その過程で、《日本の文化を継承することが自分の運命だ》と受け入れるようになっていったのだと思います。それに、この経験を《社会に還元したい》と思っていて、小さいことかもしれないけれど、自分にできることはあると思えるようになりました。 



学問で日本橋に恩を返したい


ー社会への還元。今、何か見えてるものがあるのでしょうか?


はい。日本橋の老舗の方たちは、常に《人のために》を自然にされているんですね。そのコミュニティを維持するために、私にできることは何かと考えて、学問で日本橋に還元しようと思い、今その日本橋の研究をしています。 


以前、教育学で大学院を出ていますが、今は文化人類学の分野で大学院に入学して研究をしています。その研究成果を発表することで、日本橋に貢献したいと考えています。 まずは、老舗の実態をお伝えすること。


日本橋の開発で大きな建物が建ったり、ショッピングモールができたりして、街の景観が変わってきていて、得るものもありますが、逆に失われるものも多くなってきました。これこそが、老舗の方々がすごく悩まれるところなんです。この日本橋の街全体を日本に残していきたい。 
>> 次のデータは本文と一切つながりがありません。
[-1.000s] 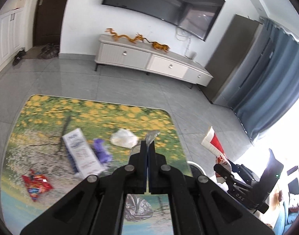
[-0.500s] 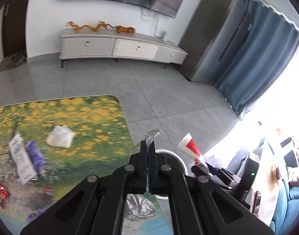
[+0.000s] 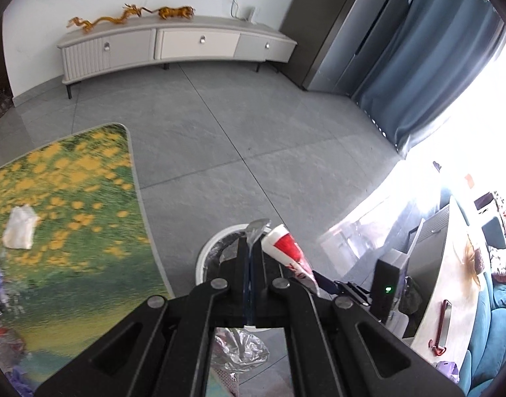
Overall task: Collect trash
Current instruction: 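Lower both tools over the white bin and open them to drop the items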
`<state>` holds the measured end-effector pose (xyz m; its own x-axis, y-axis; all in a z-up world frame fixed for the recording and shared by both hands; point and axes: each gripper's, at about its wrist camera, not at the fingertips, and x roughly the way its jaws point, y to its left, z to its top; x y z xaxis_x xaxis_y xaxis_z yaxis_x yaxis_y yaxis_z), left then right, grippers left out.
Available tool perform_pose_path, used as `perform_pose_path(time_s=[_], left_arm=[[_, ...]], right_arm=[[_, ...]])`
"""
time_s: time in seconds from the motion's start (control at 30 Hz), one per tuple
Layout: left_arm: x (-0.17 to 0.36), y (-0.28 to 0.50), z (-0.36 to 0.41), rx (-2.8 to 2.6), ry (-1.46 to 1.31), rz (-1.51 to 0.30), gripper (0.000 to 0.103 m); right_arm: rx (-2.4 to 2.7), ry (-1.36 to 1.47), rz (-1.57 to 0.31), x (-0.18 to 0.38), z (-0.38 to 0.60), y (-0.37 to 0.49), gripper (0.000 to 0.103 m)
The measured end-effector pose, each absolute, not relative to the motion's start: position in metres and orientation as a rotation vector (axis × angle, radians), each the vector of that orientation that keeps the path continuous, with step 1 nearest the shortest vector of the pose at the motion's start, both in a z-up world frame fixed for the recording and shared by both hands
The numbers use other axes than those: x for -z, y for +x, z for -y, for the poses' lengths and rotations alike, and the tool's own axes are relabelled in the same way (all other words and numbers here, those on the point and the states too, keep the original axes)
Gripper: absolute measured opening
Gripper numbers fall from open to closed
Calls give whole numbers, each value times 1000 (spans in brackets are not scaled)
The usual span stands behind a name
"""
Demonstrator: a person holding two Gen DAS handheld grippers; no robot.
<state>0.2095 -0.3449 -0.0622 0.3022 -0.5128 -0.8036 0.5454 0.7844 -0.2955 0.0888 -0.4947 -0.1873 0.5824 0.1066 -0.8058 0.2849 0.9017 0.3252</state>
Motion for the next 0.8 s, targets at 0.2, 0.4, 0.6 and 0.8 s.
perform_pose_path(time_s=[0.2, 0.4, 0.6, 0.8], left_arm=[[88, 212, 377, 707, 90, -1074, 0], [107, 208, 402, 751, 144, -1087, 3], [110, 202, 403, 786, 139, -1086, 3], [95, 200, 379, 788, 97, -1059, 3]], right_arm=[[129, 481, -1001, 212, 505, 98, 44], [164, 485, -1031, 223, 512, 98, 52], [199, 485, -1030, 220, 518, 94, 54], [225, 512, -990, 206, 523, 86, 55]])
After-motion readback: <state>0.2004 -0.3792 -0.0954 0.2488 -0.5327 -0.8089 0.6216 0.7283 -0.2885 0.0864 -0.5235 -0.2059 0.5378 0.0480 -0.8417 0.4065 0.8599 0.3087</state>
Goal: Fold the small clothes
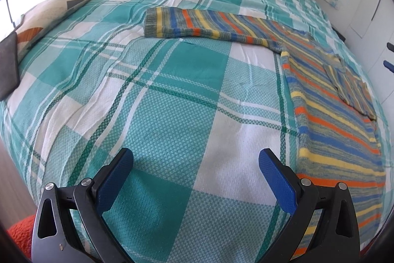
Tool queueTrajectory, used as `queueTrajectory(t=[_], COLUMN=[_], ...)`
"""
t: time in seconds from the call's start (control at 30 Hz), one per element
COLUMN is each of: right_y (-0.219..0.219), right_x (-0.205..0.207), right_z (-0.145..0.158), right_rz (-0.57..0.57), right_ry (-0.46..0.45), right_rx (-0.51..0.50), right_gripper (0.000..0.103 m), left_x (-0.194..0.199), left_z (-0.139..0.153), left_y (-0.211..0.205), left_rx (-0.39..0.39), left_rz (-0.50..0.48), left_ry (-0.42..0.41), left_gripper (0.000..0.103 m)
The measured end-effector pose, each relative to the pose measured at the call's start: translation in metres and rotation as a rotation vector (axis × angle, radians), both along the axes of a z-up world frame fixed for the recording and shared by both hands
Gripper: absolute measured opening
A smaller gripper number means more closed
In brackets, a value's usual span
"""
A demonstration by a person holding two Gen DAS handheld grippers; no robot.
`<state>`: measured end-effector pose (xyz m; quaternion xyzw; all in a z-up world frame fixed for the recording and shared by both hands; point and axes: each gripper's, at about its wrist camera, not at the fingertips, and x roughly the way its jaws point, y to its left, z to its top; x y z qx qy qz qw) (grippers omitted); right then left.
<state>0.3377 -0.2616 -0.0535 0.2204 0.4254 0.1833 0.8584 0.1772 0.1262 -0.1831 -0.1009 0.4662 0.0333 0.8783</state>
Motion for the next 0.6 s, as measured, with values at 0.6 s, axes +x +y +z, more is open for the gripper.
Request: queueTrajectory(t=[0.6], right_y=[-0.093], right_x=[-0.1], right_z=[-0.08], right_rz=[-0.309], right_ry=[0.103], right_rx=[-0.314], right_gripper=[0.054], left_x=[0.004], left_z=[-0.008], left_y=[-0.013], left_rx=[0.071], left_rz=[-0.029], left_ry=[0.033], left_gripper=[0.102])
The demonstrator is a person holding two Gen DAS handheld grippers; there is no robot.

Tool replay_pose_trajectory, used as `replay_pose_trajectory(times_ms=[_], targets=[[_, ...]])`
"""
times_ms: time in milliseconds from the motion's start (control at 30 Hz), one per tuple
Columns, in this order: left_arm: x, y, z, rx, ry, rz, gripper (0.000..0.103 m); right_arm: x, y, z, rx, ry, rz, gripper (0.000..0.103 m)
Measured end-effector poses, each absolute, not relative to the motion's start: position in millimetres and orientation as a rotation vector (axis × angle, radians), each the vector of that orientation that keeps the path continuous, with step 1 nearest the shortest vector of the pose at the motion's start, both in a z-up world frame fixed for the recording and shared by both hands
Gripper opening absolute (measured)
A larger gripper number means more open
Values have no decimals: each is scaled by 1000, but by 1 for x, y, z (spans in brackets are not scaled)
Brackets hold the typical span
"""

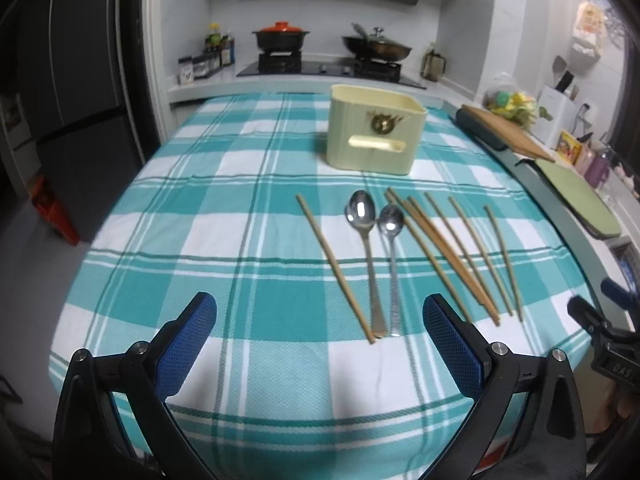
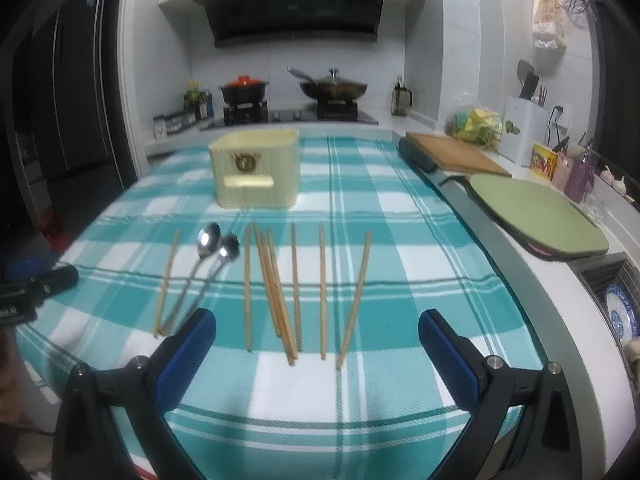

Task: Organize utensils
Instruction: 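Close the left gripper on a wooden chopstick while the right gripper grasps another chopstick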

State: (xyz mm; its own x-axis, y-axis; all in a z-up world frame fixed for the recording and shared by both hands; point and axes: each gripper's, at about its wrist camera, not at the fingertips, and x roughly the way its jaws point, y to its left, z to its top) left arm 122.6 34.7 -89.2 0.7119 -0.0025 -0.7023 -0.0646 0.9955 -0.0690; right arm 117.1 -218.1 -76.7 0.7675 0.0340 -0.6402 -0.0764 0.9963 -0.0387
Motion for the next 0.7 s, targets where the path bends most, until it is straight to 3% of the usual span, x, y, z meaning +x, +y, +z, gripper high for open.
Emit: replay_pose_trajectory(times_ms=[133, 400, 567, 700], targets=[[154, 53, -101, -121, 805, 73, 103, 140, -249, -102, -35, 822, 6, 102], [228, 64, -135, -150, 890, 100, 102, 177, -288, -109, 70, 838, -4, 100], [268, 53, -162, -80, 937, 143, 102, 220, -294, -125, 80, 881, 24, 75], [281, 44, -181, -13, 973, 170, 102, 256, -300, -143, 154, 933, 46, 66]])
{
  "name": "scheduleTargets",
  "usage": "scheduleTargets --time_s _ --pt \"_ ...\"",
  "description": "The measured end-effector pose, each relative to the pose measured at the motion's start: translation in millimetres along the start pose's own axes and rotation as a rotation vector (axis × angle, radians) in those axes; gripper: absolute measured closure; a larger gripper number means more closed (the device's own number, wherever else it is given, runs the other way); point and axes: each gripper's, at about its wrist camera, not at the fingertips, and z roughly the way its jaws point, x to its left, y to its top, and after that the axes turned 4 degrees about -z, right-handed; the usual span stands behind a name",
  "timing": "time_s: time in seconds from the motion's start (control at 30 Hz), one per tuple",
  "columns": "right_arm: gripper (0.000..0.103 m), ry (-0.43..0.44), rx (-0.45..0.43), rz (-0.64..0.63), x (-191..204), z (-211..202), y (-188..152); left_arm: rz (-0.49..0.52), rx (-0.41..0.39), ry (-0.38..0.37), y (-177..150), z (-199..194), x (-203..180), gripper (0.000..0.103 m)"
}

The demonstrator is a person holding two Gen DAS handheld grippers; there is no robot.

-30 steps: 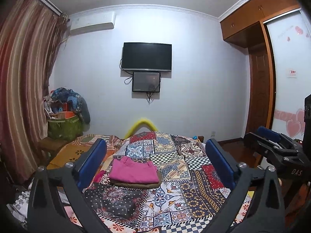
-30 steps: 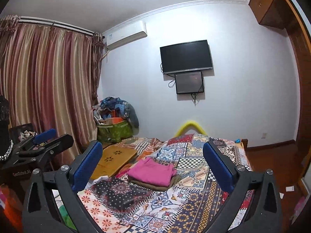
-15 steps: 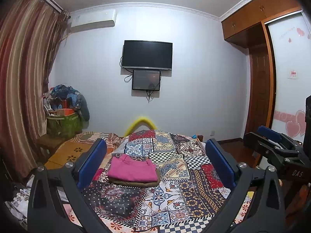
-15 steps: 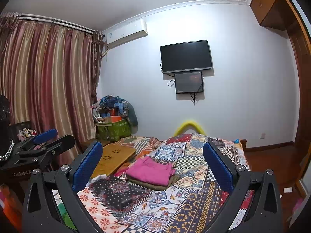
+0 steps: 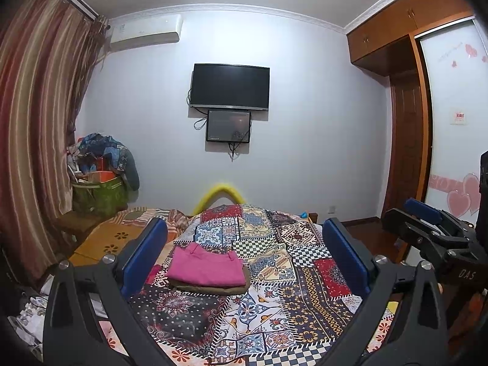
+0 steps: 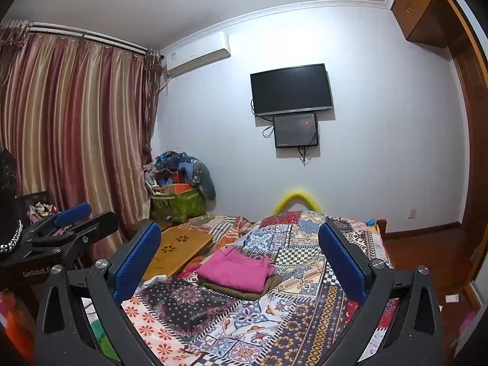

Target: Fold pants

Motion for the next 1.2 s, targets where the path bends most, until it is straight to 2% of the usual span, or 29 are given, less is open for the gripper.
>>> scheduleTargets --time_s 0.4,0.77,1.2 --pt "0.0 -0.009 -0.003 -0.001 -2.3 -1.1 -0.1 -0.015 0.001 0.0 0.9 3.0 -0.6 0.0" --pt "0.0 -0.011 -0.005 0.012 -3.4 -1.8 -1.3 0.013 0.01 -0.012 -0.8 7.2 -3.8 0.0" --pt "0.0 -0.004 0.005 0.003 -0.8 -0.4 -2.4 -0.012 0.014 -0.017 -0.6 6.9 -0.1 0.0"
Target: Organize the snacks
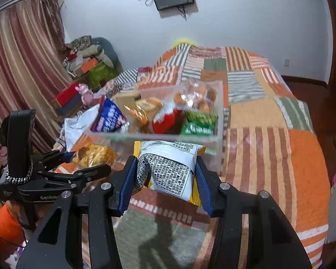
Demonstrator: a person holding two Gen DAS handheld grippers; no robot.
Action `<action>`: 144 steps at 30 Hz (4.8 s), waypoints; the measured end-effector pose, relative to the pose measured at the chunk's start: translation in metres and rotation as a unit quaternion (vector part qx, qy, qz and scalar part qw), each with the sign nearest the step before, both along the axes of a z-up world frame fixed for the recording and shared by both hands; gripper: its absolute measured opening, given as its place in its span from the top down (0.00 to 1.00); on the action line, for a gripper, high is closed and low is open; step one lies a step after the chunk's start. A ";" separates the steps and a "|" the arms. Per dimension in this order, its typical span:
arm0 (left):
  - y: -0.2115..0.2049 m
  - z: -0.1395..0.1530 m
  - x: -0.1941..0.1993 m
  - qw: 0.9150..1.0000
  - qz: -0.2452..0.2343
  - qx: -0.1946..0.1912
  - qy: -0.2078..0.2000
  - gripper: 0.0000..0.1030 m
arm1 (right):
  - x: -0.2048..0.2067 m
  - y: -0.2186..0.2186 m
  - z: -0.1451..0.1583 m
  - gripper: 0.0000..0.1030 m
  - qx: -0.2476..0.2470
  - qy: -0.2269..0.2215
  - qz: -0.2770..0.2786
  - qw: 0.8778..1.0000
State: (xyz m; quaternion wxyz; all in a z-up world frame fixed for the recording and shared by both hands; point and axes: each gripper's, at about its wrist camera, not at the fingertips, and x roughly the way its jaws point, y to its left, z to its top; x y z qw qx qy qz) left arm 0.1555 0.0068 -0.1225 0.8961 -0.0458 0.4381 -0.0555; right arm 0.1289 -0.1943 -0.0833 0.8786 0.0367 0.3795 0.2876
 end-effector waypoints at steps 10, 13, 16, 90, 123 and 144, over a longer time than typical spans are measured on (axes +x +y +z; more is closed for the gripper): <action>0.007 0.044 0.006 0.998 0.011 0.003 -0.054 0.25 | 0.017 0.012 0.025 0.55 0.020 -0.038 -0.005 0.999; 0.008 0.052 0.013 0.998 0.010 0.008 -0.065 0.25 | 0.025 0.017 0.027 0.55 0.022 -0.043 -0.004 0.999; 0.009 0.057 0.021 0.997 0.012 0.008 -0.073 0.25 | 0.034 0.023 0.029 0.55 0.022 -0.047 -0.001 0.999; 0.009 0.167 -0.082 0.948 0.068 0.034 -0.309 0.04 | -0.043 0.008 0.125 0.20 0.042 -0.224 -0.042 0.973; -0.001 0.157 -0.093 0.941 0.069 0.043 -0.327 0.00 | -0.058 0.004 0.117 0.00 0.033 -0.234 -0.066 0.969; 0.001 0.154 -0.093 0.941 0.072 0.038 -0.328 0.00 | -0.057 0.004 0.114 0.00 0.032 -0.228 -0.066 0.971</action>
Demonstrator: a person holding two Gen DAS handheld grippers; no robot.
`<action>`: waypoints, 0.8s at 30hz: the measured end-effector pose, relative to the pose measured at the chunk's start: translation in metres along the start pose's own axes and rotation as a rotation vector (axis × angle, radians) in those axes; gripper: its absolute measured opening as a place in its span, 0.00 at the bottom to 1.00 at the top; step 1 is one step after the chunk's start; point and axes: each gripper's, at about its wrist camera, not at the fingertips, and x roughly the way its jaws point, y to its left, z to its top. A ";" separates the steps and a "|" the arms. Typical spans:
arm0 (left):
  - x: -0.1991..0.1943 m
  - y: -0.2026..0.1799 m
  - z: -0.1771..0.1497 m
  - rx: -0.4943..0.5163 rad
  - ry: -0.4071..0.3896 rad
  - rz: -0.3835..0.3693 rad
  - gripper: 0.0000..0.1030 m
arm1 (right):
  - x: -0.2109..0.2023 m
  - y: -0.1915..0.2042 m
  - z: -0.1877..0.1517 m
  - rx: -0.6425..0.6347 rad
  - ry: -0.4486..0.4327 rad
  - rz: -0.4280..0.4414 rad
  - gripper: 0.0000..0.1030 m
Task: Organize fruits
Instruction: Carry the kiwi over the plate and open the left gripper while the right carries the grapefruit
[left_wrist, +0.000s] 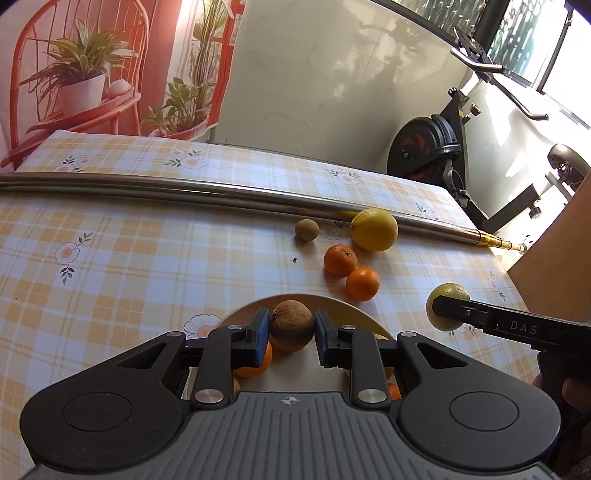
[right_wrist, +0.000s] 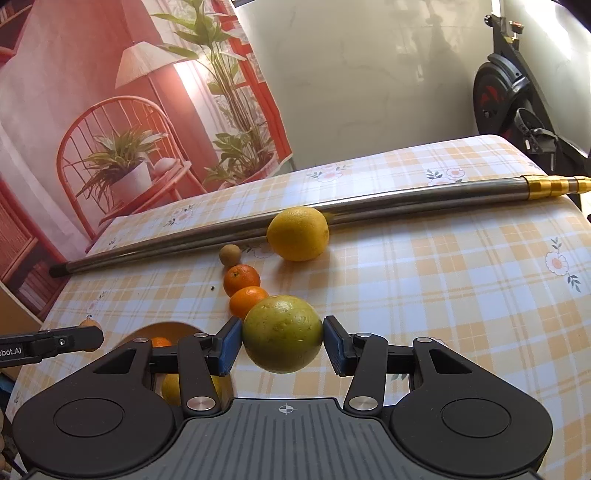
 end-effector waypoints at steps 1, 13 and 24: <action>0.001 0.000 -0.001 0.000 0.003 -0.002 0.27 | -0.002 0.000 -0.001 0.000 0.000 -0.001 0.43; 0.022 -0.019 -0.002 0.105 0.046 -0.052 0.27 | -0.005 0.004 -0.011 -0.023 0.013 0.006 0.43; 0.066 -0.034 0.007 0.199 0.121 -0.060 0.27 | -0.003 0.000 -0.011 -0.011 0.022 0.004 0.43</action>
だから、世界遺産の登録を目指しています。わたしはコミュニティの一員であり、地域のためにできることとして、学問の分野から協力できればと思っています。地域の方々にすごくお世話になっていて、こんなに人に親切になれるんだというぐらい感謝していますから。


やっぱり、少しでも恩を返したいし、未来の日本のためにも、何かできればという想いがあります。



ー日本橋の方々との印象的なエピソードを教えてほしいです。


たくさんあります。以前、雪が降って積もった日があって、お店のオープンからすぐだったと思いますが、「早めに行って雪かきしなきゃ」と思ってお店に急いで行くと、すでにお店の前が綺麗に雪かきされていたんです。


地域の方々が全部やってくれていました。うちの日本橋の店舗には女性しかいないことを気にかけてくれて、「女性がやるのは大変だから」と全部片付けてくれていました。しかも、誰がしてくれたとかは全然教えてくれず「いいよいいよ、お互い様だから。」と。


こんな温かい風景が日常にあって、それが当たり前なので、特別なことをしたという感覚は、ご本人たちには恐らくありません。しかも、わたしよりずっとご年配の方々が助けてくださる。こういう優しさにいつも囲まれていることは、本当にありがたいことです。